0

Friends, there is a need to optimize the preservation of chat messages in the database MySql.Database type is not important.There chat working code that stores messages in database tables on the principle of a single message is one line.If users will be 1000 -10 000 and maybe more ,it is expected,then imagine how much will rows in the table.One option is to bring all posts into cache (file, APC, even in principle, can be stored in Redis),and every 24 hours from cron once poured into the main base in the form of json string.So get that one day this one record.

It is necessary to optimize the approach. Is it true I think? Is it possible to improve this option, or there is better ? Thank you.

Vanya Avchyan
  • 880
  • 7
  • 24
  • 1
    @C0dekid This is a very serious problem.Because the database may break because of the wrong approach – Vanya Avchyan Jul 24 '16 at 13:42
  • 1
    "The table can be filled very fast" — A MySQL table can hold one billion seventy-three million seven hundred forty-one thousand eight hundred twenty-four rows. How many messages are you getting per day that will fill that up quickly? – Quentin Jul 24 '16 at 13:45
  • @Quentin How long does it take each time to pull out those messages? – Vanya Avchyan Jul 24 '16 at 13:48
  • 1
    What does that have to do with filling up the table? Do you have any particular reason to be worried about performance problems? – Quentin Jul 24 '16 at 13:51
  • You seem to be trying to fix a performance problem before there is any sign that you have one or might have one.

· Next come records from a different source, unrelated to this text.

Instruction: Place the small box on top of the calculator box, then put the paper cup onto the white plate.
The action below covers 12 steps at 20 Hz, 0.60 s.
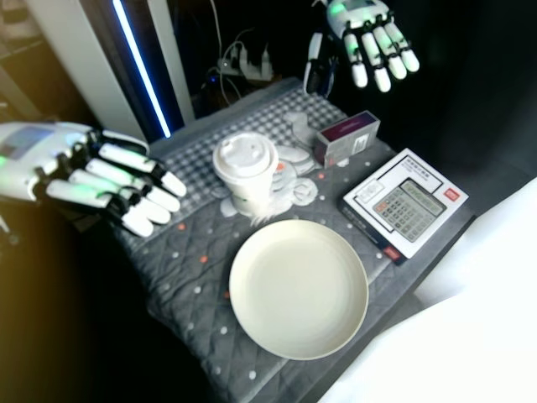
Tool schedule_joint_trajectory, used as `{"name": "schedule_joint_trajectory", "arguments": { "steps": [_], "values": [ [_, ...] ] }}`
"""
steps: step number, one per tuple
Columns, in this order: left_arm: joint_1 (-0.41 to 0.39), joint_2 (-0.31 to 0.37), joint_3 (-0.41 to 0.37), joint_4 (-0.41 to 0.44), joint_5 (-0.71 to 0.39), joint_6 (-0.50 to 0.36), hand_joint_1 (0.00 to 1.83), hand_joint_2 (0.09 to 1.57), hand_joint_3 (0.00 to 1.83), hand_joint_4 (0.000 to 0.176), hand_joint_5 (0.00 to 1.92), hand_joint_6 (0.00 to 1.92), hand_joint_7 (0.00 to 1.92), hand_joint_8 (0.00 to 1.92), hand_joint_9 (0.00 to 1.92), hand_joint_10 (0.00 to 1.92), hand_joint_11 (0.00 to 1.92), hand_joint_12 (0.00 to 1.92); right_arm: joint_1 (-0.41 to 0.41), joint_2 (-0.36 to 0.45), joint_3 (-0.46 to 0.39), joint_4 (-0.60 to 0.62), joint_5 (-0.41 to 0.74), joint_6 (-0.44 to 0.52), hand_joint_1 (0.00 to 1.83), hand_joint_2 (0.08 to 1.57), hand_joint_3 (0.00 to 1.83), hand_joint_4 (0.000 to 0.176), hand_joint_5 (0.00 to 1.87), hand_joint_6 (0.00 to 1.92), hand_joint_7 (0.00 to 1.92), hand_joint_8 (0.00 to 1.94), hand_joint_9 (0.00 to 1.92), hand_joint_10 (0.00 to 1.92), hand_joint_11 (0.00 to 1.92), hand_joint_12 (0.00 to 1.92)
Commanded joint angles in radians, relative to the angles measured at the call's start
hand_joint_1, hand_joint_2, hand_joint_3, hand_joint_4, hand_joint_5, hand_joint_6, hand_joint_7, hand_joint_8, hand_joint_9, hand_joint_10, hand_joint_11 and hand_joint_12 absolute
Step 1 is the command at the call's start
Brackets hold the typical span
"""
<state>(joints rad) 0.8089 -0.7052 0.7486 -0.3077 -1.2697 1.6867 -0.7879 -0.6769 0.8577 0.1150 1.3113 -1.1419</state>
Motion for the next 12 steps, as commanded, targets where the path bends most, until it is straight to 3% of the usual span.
{"name": "schedule_joint_trajectory", "arguments": {
  "steps": [1, 2, 3, 6, 7, 8, 9, 11, 12],
  "values": [
    [-0.003, 0.013, 0.002, 0.012, -0.149, 0.005, 0.56, 1.20, 0.00, 0.087, 0.00, 0.00, 0.00, 0.00, 0.00, 0.00, 0.00, 0.06, 0.010, 0.014, -0.003, 0.013, 0.132, 0.000, 0.73, 1.14, 0.11, 0.009, 0.00, 0.00, 0.00, 0.00, 0.00, 0.00, 0.00, 0.00],
    [-0.003, 0.014, 0.002, 0.011, -0.146, 0.005, 0.57, 1.20, 0.00, 0.081, 0.00, 0.00, 0.00, 0.00, 0.00, 0.00, 0.00, 0.01, 0.010, 0.016, -0.003, 0.012, 0.132, 0.000, 0.70, 1.13, 0.10, 0.000, 0.00, 0.00, 0.00, 0.00, 0.00, 0.00, 0.01, 0.00],
    [-0.011, 0.013, 0.006, 0.008, -0.134, 0.005, 0.59, 1.20, 0.00, 0.064, 0.00, 0.00, 0.00, 0.00, 0.00, 0.00, 0.00, 0.00, 0.010, 0.016, -0.003, 0.012, 0.132, 0.000, 0.67, 1.13, 0.09, 0.000, 0.00, 0.00, 0.00, 0.00, 0.00, 0.00, 0.00, 0.00],
    [-0.059, -0.009, 0.029, 0.001, -0.064, 0.005, 0.66, 1.17, 0.00, 0.076, 0.00, 0.00, 0.00, 0.00, 0.00, 0.00, 0.00, 0.00, 0.010, 0.016, -0.003, 0.010, 0.131, 0.000, 0.68, 1.13, 0.09, 0.009, 0.00, 0.00, 0.00, 0.00, 0.00, 0.00, 0.00, 0.00],
    [-0.079, -0.023, 0.043, -0.002, -0.028, 0.005, 0.60, 1.16, 0.00, 0.075, 0.00, 0.00, 0.02, 0.01, 0.01, 0.00, 0.02, 0.01, 0.010, 0.016, -0.004, 0.010, 0.131, 0.000, 0.69, 1.14, 0.09, 0.005, 0.00, 0.00, 0.00, 0.00, 0.00, 0.00, 0.00, 0.00],
    [-0.096, -0.036, 0.055, -0.011, 0.005, 0.005, 0.58, 1.16, 0.00, 0.086, 0.00, 0.00, 0.00, 0.00, 0.00, 0.00, 0.00, 0.00, 0.010, 0.016, -0.004, 0.009, 0.131, 0.000, 0.70, 1.15, 0.08, 0.008, 0.00, 0.00, 0.00, 0.00, 0.00, 0.00, 0.00, 0.00],
    [-0.110, -0.049, 0.068, -0.022, 0.037, 0.005, 0.63, 1.15, 0.00, 0.125, 0.00, 0.00, 0.00, 0.00, 0.00, 0.00, 0.00, 0.00, 0.010, 0.016, -0.005, 0.009, 0.131, 0.000, 0.69, 1.15, 0.08, 0.003, 0.00, 0.00, 0.00, 0.00, 0.00, 0.00, 0.00, 0.00],
    [-0.138, -0.079, 0.096, -0.042, 0.123, 0.005, 0.65, 1.12, 0.00, 0.123, 0.00, 0.00, 0.00, 0.00, 0.00, 0.00, 0.05, 0.02, 0.010, 0.016, -0.006, 0.007, 0.131, 0.000, 0.69, 1.16, 0.08, 0.018, 0.00, 0.00, 0.00, 0.00, 0.00, 0.00, 0.00, 0.00],
    [-0.149, -0.096, 0.112, -0.053, 0.165, 0.005, 0.63, 1.09, 0.00, 0.165, 0.00, 0.00, 0.00, 0.00, 0.00, 0.00, 0.07, 0.04, 0.010, 0.016, -0.007, 0.006, 0.131, 0.000, 0.69, 1.17, 0.07, 0.014, 0.00, 0.00, 0.00, 0.00, 0.00, 0.00, 0.01, 0.01]
  ]
}}
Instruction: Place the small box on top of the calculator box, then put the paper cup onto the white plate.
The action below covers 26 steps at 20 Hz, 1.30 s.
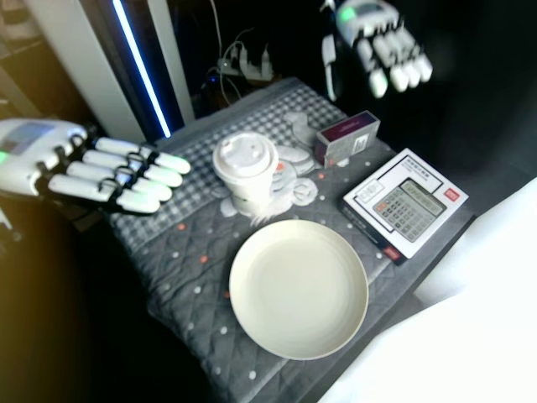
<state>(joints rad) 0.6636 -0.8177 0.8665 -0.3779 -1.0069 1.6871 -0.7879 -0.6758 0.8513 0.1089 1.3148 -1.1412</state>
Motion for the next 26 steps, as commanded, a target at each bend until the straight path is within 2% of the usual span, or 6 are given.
{"name": "schedule_joint_trajectory", "arguments": {
  "steps": [1, 4, 8, 11, 19, 26],
  "values": [
    [-0.014, -0.001, 0.010, 0.008, -0.058, 0.004, 0.69, 1.07, 0.00, 0.174, 0.00, 0.00, 0.00, 0.00, 0.00, 0.00, 0.02, 0.03, 0.010, 0.015, -0.001, 0.012, 0.127, -0.001, 0.69, 1.17, 0.07, 0.018, 0.00, 0.00, 0.00, 0.00, 0.00, 0.00, 0.02, 0.01],
    [-0.054, -0.057, 0.064, -0.011, 0.068, 0.009, 0.81, 1.08, 0.00, 0.093, 0.00, 0.00, 0.00, 0.00, 0.00, 0.00, 0.02, 0.02, 0.010, 0.015, -0.002, 0.012, 0.125, -0.001, 0.69, 1.17, 0.06, 0.018, 0.00, 0.00, 0.00, 0.00, 0.00, 0.00, 0.00, 0.00],
    [-0.084, -0.093, 0.090, -0.045, 0.133, 0.068, 0.99, 1.15, 0.00, 0.000, 0.55, 0.05, 0.69, 0.19, 0.62, 0.93, 0.44, 1.69, 0.010, 0.014, -0.002, 0.012, 0.119, -0.001, 0.72, 1.18, 0.05, 0.025, 0.00, 0.00, 0.00, 0.00, 0.00, 0.00, 0.00, 0.00],
    [-0.081, -0.086, 0.074, -0.042, 0.099, 0.079, 1.19, 1.26, 0.00, 0.000, 0.66, 1.17, 0.78, 1.59, 0.83, 1.67, 0.78, 1.92, 0.010, 0.014, -0.002, 0.013, 0.117, -0.001, 0.71, 1.20, 0.05, 0.018, 0.00, 0.00, 0.00, 0.00, 0.00, 0.00, 0.00, 0.00],
    [-0.142, 0.023, -0.024, 0.072, -0.183, 0.079, 1.21, 1.24, 0.00, 0.000, 0.73, 1.11, 0.80, 1.55, 0.85, 1.60, 0.81, 1.89, 0.010, 0.004, 0.002, 0.015, 0.105, -0.001, 0.66, 1.22, 0.04, 0.016, 0.00, 0.00, 0.00, 0.00, 0.00, 0.00, 0.00, 0.00],
    [-0.518, -0.175, 0.284, -0.081, 0.307, 0.084, 1.17, 1.24, 0.00, 0.000, 0.73, 1.25, 0.80, 1.42, 0.76, 1.23, 0.56, 1.73, 0.010, -0.017, 0.016, -0.003, 0.066, -0.001, 0.69, 1.22, 0.03, 0.000, 0.00, 0.00, 0.00, 0.00, 0.00, 0.00, 0.00, 0.00]
  ]
}}
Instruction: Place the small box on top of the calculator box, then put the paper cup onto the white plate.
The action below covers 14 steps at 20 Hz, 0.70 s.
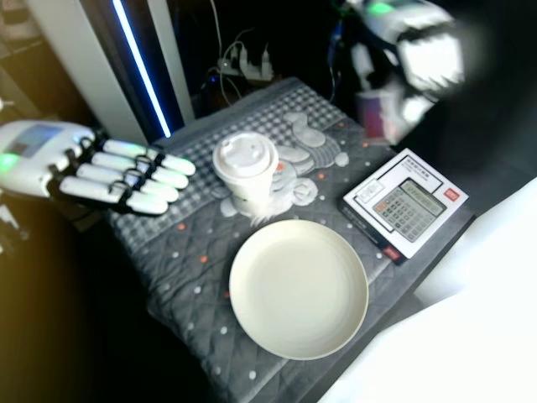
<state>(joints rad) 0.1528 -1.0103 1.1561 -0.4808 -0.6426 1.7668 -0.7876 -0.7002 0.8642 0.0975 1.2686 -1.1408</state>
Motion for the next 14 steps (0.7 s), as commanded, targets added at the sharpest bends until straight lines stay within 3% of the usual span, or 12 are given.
{"name": "schedule_joint_trajectory", "arguments": {
  "steps": [1, 2, 4, 6, 7, 8, 9, 10, 11, 12, 13, 14],
  "values": [
    [-0.015, 0.003, 0.019, -0.011, -0.033, 0.020, 1.20, 1.24, 0.00, 0.000, 0.69, 1.21, 0.84, 1.44, 0.90, 1.39, 0.76, 1.81, 0.010, 0.003, 0.005, 0.006, 0.108, -0.001, 0.66, 1.23, 0.03, 0.000, 0.00, 0.00, 0.00, 0.00, 0.00, 0.00, 0.00, 0.00],
    [-0.024, -0.016, 0.041, -0.062, -0.007, 0.076, 1.19, 1.24, 0.00, 0.000, 0.72, 1.19, 0.82, 1.47, 0.79, 1.42, 0.66, 1.86, 0.010, -0.001, 0.007, 0.006, 0.104, -0.001, 0.64, 1.22, 0.03, 0.000, 0.00, 0.00, 0.00, 0.00, 0.00, 0.00, 0.00, 0.00],
    [-0.025, -0.041, 0.062, -0.138, 0.020, 0.169, 1.21, 1.24, 0.00, 0.000, 0.70, 1.17, 0.84, 1.48, 0.94, 1.51, 0.89, 1.88, 0.010, -0.001, 0.007, 0.005, 0.097, 0.004, 0.65, 1.23, 0.03, 0.000, 0.00, 0.00, 0.00, 0.00, 0.00, 0.00, 0.00, 0.00],
    [-0.023, -0.066, 0.094, -0.187, 0.046, 0.196, 1.20, 1.23, 0.00, 0.000, 0.74, 1.15, 0.82, 1.48, 0.83, 1.46, 0.74, 1.88, 0.010, -0.004, 0.007, 0.005, 0.097, 0.006, 0.68, 1.23, 0.02, 0.000, 0.00, 0.00, 0.00, 0.00, 0.00, 0.00, 0.00, 0.00],
    [-0.021, -0.073, 0.106, -0.203, 0.055, 0.196, 1.21, 1.23, 0.00, 0.000, 0.72, 1.16, 0.83, 1.49, 0.85, 1.53, 0.78, 1.91, 0.010, -0.006, 0.008, 0.003, 0.097, 0.006, 0.66, 1.23, 0.02, 0.000, 0.00, 0.00, 0.00, 0.00, 0.02, 0.01, 0.01, 0.01],
    [-0.020, -0.087, 0.129, -0.255, 0.077, 0.233, 1.21, 1.22, 0.00, 0.000, 0.75, 1.13, 0.83, 1.48, 0.80, 1.59, 0.69, 1.92, 0.010, -0.008, 0.008, 0.000, 0.093, 0.008, 0.65, 1.23, 0.02, 0.000, 0.00, 0.00, 0.00, 0.00, 0.04, 0.02, 0.03, 0.02],
    [-0.020, -0.095, 0.141, -0.290, 0.086, 0.272, 1.16, 1.25, 0.01, 0.000, 0.77, 1.19, 0.69, 1.59, 0.50, 1.60, 0.41, 1.92, 0.010, -0.009, 0.009, -0.002, 0.090, 0.009, 0.64, 1.24, 0.02, 0.000, 0.00, 0.00, 0.00, 0.00, 0.01, 0.01, 0.01, 0.00],
    [-0.022, -0.109, 0.159, -0.335, 0.100, 0.326, 1.14, 1.28, 0.00, 0.000, 0.76, 1.26, 0.62, 1.62, 0.42, 1.57, 0.36, 1.92, 0.010, -0.010, 0.010, -0.004, 0.088, 0.009, 0.62, 1.24, 0.02, 0.000, 0.00, 0.00, 0.00, 0.00, 0.03, 0.01, 0.01, 0.00],
    [-0.023, -0.120, 0.170, -0.374, 0.106, 0.376, 1.12, 1.29, 0.00, 0.000, 0.71, 1.31, 0.62, 1.63, 0.47, 1.54, 0.43, 1.92, 0.010, -0.012, 0.011, -0.005, 0.087, 0.009, 0.62, 1.24, 0.02, 0.000, 0.00, 0.00, 0.00, 0.00, 0.01, 0.01, 0.00, 0.00],
    [-0.023, -0.127, 0.176, -0.390, 0.110, 0.392, 1.10, 1.32, 0.00, 0.000, 0.59, 1.46, 0.64, 1.63, 0.45, 1.41, 0.37, 1.90, 0.010, -0.012, 0.011, -0.005, 0.087, 0.009, 0.62, 1.24, 0.02, 0.000, 0.00, 0.00, 0.00, 0.00, 0.00, 0.00, 0.00, 0.00],
    [-0.023, -0.134, 0.183, -0.398, 0.118, 0.392, 0.98, 1.27, 0.00, 0.000, 0.31, 0.82, 0.50, 0.91, 0.49, 1.10, 0.38, 1.70, 0.010, -0.012, 0.011, -0.005, 0.087, 0.009, 0.61, 1.23, 0.01, 0.000, 0.00, 0.00, 0.00, 0.00, 0.01, 0.01, 0.00, 0.00],
    [-0.023, -0.137, 0.179, -0.385, 0.118, 0.389, 0.88, 1.25, 0.00, 0.021, 0.16, 0.39, 0.36, 0.45, 0.30, 0.82, 0.07, 1.60, 0.010, -0.012, 0.011, -0.005, 0.087, 0.011, 0.58, 1.22, 0.01, 0.000, 0.00, 0.00, 0.00, 0.00, 0.04, 0.02, 0.00, 0.00]
  ]
}}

Don't waste your time on that. http://c2.com/cgi/wiki?PrematureOptimization – Quentin Jul 24 '16 at 13:53
  • if you index your table then the getting the message should be fast. However if you want fast update and retrieve time you should explore NoSQL solutions like [Cassandra](http://cassandra.apache.org/) or [MongoDB.](https://www.mongodb.com/). You should also show some benchmark code, as performance is in the eye of the beholder. – s952163 Jul 24 '16 at 13:55
  • If you need to split tables than you should look into [Sharding](http://stackoverflow.com/questions/5541421/mysql-sharding-approaches/) – s952163 Jul 24 '16 at 13:57
  • 1
    @Quentin Each day the number of users exceeds 1000.In my opinion, proper optimization does not hurt – Vanya Avchyan Jul 24 '16 at 13:58
  • @Quentin My favorite [Performance Rant](https://ericlippert.com/2012/12/17/performance-rant/). That said sometimes you know ahead of time that you will have a bottleneck somewhere. It makes plan to work on it at the design stage. – s952163 Jul 24 '16 at 13:59
  • Here, in principle, the type of database does not play a big role. – Vanya Avchyan Jul 24 '16 at 14:01
  • @VanyaAvchyan — If each of those 1000 users sends 100 messages a day (which is a lot for most use cases) then it will take **30 years** to fill the table. Databases are designed to be able to handle huge amounts of data. Don't rush in to protect them from it. – Quentin Jul 24 '16 at 14:01
  • @Quentin 1000 users can send more than a million messages a day.Where do you get these numbers ? – Vanya Avchyan Jul 24 '16 at 14:04
  • @VanyaAvchyan — My number came from thinking about how many messages I tend to send on a messaging system per day. Where id your number come from? What sort of user can write 11.5 messages per second? Wait, you've edited your comment to work on a different scale, now my calculation is wrong. – Quentin Jul 24 '16 at 14:06
  • @Quentin You have not understood.Maybe 1000 users , and then more and more – Vanya Avchyan Jul 24 '16 at 14:09
  • Your users are generating an average of a message every minute for 16 hours of the data. That still seems like a lot. How did you come by these numbers? You're proposing some pretty extreme measures for archiving data (which will make accessing archived data *very* slow to access) to deal with this problem. Have you actually seen signs that you have this problem yet? – Quentin Jul 24 '16 at 14:11
  • Let us [continue this discussion in chat](http://chat.stackoverflow.com/rooms/118137/discussion-between-vanya-avchyan-and-quentin). – Vanya Avchyan Jul 24 '16 at 14:13
  • @Quentin What do you think about in order to advise your option for developers stackoverflow ? Probably they will be delighted :) – Vanya Avchyan Jul 24 '16 at 14:20
  • @Quentin -- there is no limit on number of rows, certainly not 1 billion. – Rick James Jul 24 '16 at 21:53
  • If you are going to insert more than 100 rows per _second_, then you _may_ have a performance issue. If you need to store a lot more data than the size of RAM, then we _may_ need to discuss the queries. – Rick James Jul 24 '16 at 21:55

1 Answers1

2

The question is rather broad - and arguably opinion-based.

However...

You have to balance all sorts of concerns in this design. Performance and scalability at one end, effort to build and maintain, and infrastructure at the other end. In most cases, the effort and cost aspect are important.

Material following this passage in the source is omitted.